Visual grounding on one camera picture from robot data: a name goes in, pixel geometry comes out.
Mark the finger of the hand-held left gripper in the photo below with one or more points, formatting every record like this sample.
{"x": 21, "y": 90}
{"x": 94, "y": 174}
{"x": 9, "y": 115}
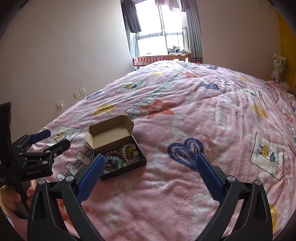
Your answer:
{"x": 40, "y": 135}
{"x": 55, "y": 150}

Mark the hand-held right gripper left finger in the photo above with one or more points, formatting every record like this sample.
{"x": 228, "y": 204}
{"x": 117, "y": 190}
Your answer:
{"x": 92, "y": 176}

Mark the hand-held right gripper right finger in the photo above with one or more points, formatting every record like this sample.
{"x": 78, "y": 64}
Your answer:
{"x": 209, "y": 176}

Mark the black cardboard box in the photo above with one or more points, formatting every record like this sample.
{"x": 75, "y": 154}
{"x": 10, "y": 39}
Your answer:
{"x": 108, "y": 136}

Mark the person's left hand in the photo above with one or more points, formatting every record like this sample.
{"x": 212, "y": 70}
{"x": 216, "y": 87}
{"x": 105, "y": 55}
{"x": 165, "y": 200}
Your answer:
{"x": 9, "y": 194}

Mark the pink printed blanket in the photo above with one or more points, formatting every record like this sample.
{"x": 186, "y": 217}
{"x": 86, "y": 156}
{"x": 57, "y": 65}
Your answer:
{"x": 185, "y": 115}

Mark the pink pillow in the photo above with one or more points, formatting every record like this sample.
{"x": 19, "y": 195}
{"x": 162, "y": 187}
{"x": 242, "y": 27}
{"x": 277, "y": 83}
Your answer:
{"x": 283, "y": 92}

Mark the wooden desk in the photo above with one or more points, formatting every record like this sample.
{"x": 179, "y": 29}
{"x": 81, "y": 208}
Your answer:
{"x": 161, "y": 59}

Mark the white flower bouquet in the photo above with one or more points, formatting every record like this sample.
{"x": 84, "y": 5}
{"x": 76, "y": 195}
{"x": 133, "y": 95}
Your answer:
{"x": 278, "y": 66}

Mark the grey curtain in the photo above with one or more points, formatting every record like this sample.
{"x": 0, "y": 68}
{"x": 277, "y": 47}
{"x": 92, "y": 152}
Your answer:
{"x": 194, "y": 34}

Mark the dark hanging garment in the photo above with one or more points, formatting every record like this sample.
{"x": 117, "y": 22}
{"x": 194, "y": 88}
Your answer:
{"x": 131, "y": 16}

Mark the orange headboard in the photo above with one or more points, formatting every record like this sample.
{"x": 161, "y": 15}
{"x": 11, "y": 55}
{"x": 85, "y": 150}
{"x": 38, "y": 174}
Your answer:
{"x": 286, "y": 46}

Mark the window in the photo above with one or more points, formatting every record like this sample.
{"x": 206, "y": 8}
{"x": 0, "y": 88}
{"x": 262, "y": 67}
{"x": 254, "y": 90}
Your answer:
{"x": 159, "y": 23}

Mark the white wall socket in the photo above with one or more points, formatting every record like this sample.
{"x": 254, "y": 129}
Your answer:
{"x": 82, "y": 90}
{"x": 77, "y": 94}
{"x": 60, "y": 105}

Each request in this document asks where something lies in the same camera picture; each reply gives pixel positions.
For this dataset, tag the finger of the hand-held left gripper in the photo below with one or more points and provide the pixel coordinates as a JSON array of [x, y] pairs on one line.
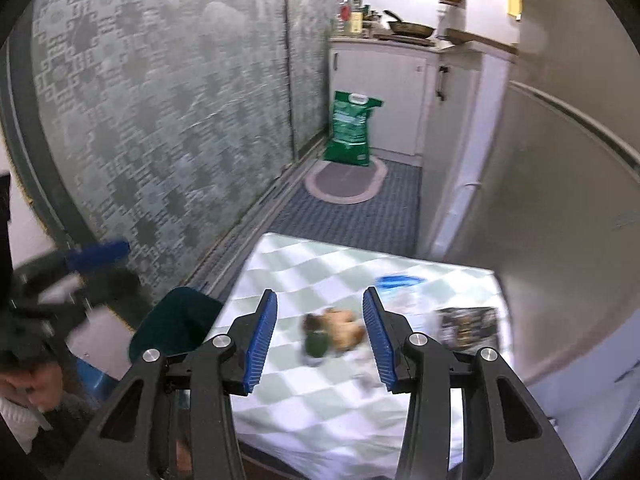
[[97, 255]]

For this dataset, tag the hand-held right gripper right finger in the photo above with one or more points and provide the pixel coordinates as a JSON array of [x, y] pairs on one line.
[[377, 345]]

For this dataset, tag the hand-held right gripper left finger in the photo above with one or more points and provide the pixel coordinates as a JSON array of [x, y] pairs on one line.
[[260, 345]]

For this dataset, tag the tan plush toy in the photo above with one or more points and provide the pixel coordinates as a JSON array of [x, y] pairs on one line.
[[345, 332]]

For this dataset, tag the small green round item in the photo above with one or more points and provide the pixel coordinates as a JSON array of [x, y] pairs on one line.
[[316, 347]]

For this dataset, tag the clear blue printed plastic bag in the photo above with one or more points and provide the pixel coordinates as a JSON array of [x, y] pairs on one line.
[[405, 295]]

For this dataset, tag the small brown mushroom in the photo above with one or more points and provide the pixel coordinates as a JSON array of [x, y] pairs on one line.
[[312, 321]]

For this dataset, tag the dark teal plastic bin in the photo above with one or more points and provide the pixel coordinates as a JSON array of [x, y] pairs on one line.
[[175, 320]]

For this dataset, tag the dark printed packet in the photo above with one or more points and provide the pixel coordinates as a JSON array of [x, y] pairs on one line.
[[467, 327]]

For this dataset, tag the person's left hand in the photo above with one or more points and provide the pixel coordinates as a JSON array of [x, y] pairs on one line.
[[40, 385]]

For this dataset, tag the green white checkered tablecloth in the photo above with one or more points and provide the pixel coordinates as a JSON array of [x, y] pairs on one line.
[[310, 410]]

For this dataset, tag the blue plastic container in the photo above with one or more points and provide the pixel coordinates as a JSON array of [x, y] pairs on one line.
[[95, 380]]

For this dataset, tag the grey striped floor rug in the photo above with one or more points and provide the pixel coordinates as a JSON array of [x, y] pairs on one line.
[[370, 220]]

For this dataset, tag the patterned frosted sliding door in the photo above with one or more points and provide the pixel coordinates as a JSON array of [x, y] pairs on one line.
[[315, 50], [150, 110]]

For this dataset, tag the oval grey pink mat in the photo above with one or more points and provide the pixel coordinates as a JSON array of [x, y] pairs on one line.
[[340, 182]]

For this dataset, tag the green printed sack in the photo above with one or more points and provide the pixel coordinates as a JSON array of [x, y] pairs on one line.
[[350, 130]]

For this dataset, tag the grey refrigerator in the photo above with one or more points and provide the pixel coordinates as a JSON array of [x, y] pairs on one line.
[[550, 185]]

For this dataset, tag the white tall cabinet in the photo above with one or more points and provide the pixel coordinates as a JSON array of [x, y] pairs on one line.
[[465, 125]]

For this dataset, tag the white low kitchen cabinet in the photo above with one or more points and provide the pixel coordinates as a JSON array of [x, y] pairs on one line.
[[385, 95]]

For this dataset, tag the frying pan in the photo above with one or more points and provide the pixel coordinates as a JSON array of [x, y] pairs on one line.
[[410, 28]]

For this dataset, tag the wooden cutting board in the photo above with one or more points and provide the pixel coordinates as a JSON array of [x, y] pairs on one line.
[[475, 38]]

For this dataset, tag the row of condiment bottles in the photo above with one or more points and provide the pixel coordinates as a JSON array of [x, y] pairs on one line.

What is expected: Could you output the listing word for word, omitting every picture?

Exercise solution:
Visual grounding on one camera picture from robot data: a name goes in, pixel geometry comes out.
Mark the finger of the hand-held left gripper in the photo below with one or more points, formatting every record like this sample.
{"x": 21, "y": 90}
{"x": 94, "y": 174}
{"x": 9, "y": 115}
Your answer:
{"x": 40, "y": 135}
{"x": 55, "y": 150}

Mark the hand-held right gripper left finger in the photo above with one or more points, formatting every record like this sample.
{"x": 228, "y": 204}
{"x": 117, "y": 190}
Your answer:
{"x": 92, "y": 176}

Mark the hand-held right gripper right finger in the photo above with one or more points, formatting every record like this sample.
{"x": 78, "y": 64}
Your answer:
{"x": 209, "y": 176}

Mark the black cardboard box in the photo above with one or more points, formatting every record like this sample.
{"x": 75, "y": 154}
{"x": 10, "y": 39}
Your answer:
{"x": 108, "y": 136}

Mark the person's left hand in the photo above with one or more points, formatting every record like this sample.
{"x": 212, "y": 70}
{"x": 216, "y": 87}
{"x": 105, "y": 55}
{"x": 165, "y": 200}
Your answer:
{"x": 9, "y": 194}

Mark the pink printed blanket in the photo above with one or more points, formatting every record like this sample.
{"x": 186, "y": 217}
{"x": 86, "y": 156}
{"x": 57, "y": 65}
Your answer:
{"x": 185, "y": 115}

Mark the pink pillow in the photo above with one or more points, formatting every record like this sample.
{"x": 19, "y": 195}
{"x": 162, "y": 187}
{"x": 242, "y": 27}
{"x": 277, "y": 83}
Your answer:
{"x": 283, "y": 92}

Mark the wooden desk in the photo above with one or more points, formatting every record like this sample.
{"x": 179, "y": 29}
{"x": 81, "y": 208}
Your answer:
{"x": 161, "y": 59}

Mark the white flower bouquet in the photo above with one or more points, formatting every record like this sample.
{"x": 84, "y": 5}
{"x": 76, "y": 195}
{"x": 133, "y": 95}
Your answer:
{"x": 278, "y": 66}

Mark the grey curtain in the photo above with one or more points, formatting every record like this sample.
{"x": 0, "y": 68}
{"x": 277, "y": 47}
{"x": 92, "y": 152}
Your answer:
{"x": 194, "y": 34}

Mark the dark hanging garment in the photo above with one or more points, formatting every record like this sample.
{"x": 117, "y": 22}
{"x": 194, "y": 88}
Your answer:
{"x": 131, "y": 16}

Mark the orange headboard in the photo above with one or more points, formatting every record like this sample.
{"x": 161, "y": 15}
{"x": 11, "y": 55}
{"x": 85, "y": 150}
{"x": 38, "y": 174}
Your answer:
{"x": 286, "y": 46}

Mark the window in the photo above with one or more points, formatting every record like this sample.
{"x": 206, "y": 8}
{"x": 0, "y": 88}
{"x": 262, "y": 67}
{"x": 254, "y": 90}
Your answer:
{"x": 159, "y": 23}

Mark the white wall socket in the photo above with one or more points, formatting every record like this sample.
{"x": 254, "y": 129}
Your answer:
{"x": 82, "y": 90}
{"x": 77, "y": 94}
{"x": 60, "y": 105}

Each request in this document asks where something lies in the same camera picture; each reply gives pixel positions.
For this dataset, tag the finger of the hand-held left gripper in the photo below with one or more points and provide the pixel coordinates as a JSON array of [x, y] pairs on one line.
[[97, 255]]

For this dataset, tag the hand-held right gripper right finger in the photo above with one or more points and provide the pixel coordinates as a JSON array of [x, y] pairs on one line.
[[377, 345]]

For this dataset, tag the hand-held right gripper left finger in the photo above with one or more points and provide the pixel coordinates as a JSON array of [x, y] pairs on one line.
[[260, 345]]

For this dataset, tag the tan plush toy in the photo above with one or more points and provide the pixel coordinates as a JSON array of [x, y] pairs on one line.
[[345, 332]]

For this dataset, tag the small green round item in the photo above with one or more points and provide the pixel coordinates as a JSON array of [x, y] pairs on one line.
[[316, 347]]

For this dataset, tag the clear blue printed plastic bag in the photo above with one or more points and provide the pixel coordinates as a JSON array of [x, y] pairs on one line.
[[405, 295]]

For this dataset, tag the small brown mushroom in the photo above with one or more points and provide the pixel coordinates as a JSON array of [x, y] pairs on one line.
[[312, 321]]

For this dataset, tag the dark teal plastic bin in the photo above with one or more points and provide the pixel coordinates as a JSON array of [x, y] pairs on one line.
[[175, 320]]

For this dataset, tag the dark printed packet in the photo above with one or more points and provide the pixel coordinates as a JSON array of [x, y] pairs on one line.
[[467, 327]]

For this dataset, tag the person's left hand in the photo above with one or more points and provide the pixel coordinates as a JSON array of [x, y] pairs on one line.
[[40, 385]]

For this dataset, tag the green white checkered tablecloth in the photo above with one or more points and provide the pixel coordinates as a JSON array of [x, y] pairs on one line.
[[310, 410]]

For this dataset, tag the blue plastic container in the photo above with one or more points and provide the pixel coordinates as a JSON array of [x, y] pairs on one line.
[[95, 380]]

For this dataset, tag the grey striped floor rug in the photo above with one or more points and provide the pixel coordinates as a JSON array of [x, y] pairs on one line.
[[370, 220]]

For this dataset, tag the patterned frosted sliding door in the photo above with one or more points and provide the pixel coordinates as a JSON array of [x, y] pairs on one line.
[[315, 50], [150, 110]]

For this dataset, tag the oval grey pink mat in the photo above with one or more points and provide the pixel coordinates as a JSON array of [x, y] pairs on one line.
[[340, 182]]

For this dataset, tag the green printed sack in the photo above with one or more points and provide the pixel coordinates as a JSON array of [x, y] pairs on one line.
[[350, 130]]

For this dataset, tag the grey refrigerator in the photo above with one or more points and provide the pixel coordinates as a JSON array of [x, y] pairs on one line.
[[550, 185]]

For this dataset, tag the white tall cabinet in the photo above with one or more points and provide the pixel coordinates as a JSON array of [x, y] pairs on one line.
[[465, 125]]

For this dataset, tag the white low kitchen cabinet in the photo above with one or more points and provide the pixel coordinates as a JSON array of [x, y] pairs on one line.
[[385, 95]]

For this dataset, tag the frying pan in the photo above with one or more points and provide the pixel coordinates as a JSON array of [x, y] pairs on one line.
[[410, 28]]

For this dataset, tag the wooden cutting board in the photo above with one or more points and provide the pixel coordinates as a JSON array of [x, y] pairs on one line.
[[475, 38]]

For this dataset, tag the row of condiment bottles in the photo above with one or more points and provide the pixel coordinates as a JSON array of [x, y] pairs on one line.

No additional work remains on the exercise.